• _What to produce_: Once you find the line containing "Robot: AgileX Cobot" in the data below, copy it and each following line exactly, up to and including the line containing "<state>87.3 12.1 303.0", and nothing else.

• • • •

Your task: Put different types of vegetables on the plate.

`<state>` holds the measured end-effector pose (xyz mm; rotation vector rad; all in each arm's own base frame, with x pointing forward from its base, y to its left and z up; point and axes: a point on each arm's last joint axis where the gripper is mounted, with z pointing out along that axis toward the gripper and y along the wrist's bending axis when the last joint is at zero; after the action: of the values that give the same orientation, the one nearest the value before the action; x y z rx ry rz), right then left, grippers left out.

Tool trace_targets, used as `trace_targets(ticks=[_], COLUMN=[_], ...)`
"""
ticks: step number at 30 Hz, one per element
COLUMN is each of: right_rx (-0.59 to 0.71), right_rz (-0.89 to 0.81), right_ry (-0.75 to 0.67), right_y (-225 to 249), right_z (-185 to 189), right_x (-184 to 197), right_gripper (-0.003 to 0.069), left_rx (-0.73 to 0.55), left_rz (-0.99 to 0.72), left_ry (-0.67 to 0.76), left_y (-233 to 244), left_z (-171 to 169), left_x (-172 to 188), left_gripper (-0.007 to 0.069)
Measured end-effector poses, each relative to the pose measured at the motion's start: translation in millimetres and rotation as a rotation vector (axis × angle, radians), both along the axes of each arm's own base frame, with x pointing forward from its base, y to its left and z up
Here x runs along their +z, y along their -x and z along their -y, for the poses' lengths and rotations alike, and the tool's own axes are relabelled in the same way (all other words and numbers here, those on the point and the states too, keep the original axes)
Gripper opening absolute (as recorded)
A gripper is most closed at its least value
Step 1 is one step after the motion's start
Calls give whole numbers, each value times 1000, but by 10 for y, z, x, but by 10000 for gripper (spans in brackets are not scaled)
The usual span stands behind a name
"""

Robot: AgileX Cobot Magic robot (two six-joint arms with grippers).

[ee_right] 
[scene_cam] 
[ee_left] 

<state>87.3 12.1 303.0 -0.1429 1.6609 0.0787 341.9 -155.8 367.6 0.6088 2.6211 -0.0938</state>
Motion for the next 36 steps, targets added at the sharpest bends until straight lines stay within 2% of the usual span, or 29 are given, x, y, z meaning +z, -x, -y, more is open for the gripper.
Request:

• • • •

• _Problem solution_:
Robot: AgileX Cobot Magic robot (two six-joint arms with grippers).

[ee_right] 
[scene_cam] 
[ee_left] 

<state>87.3 12.1 303.0 -0.1429 1.6609 0.0787 341.9 -155.8 367.6 0.6088 2.6211 -0.0938</state>

With that, the answer is complete.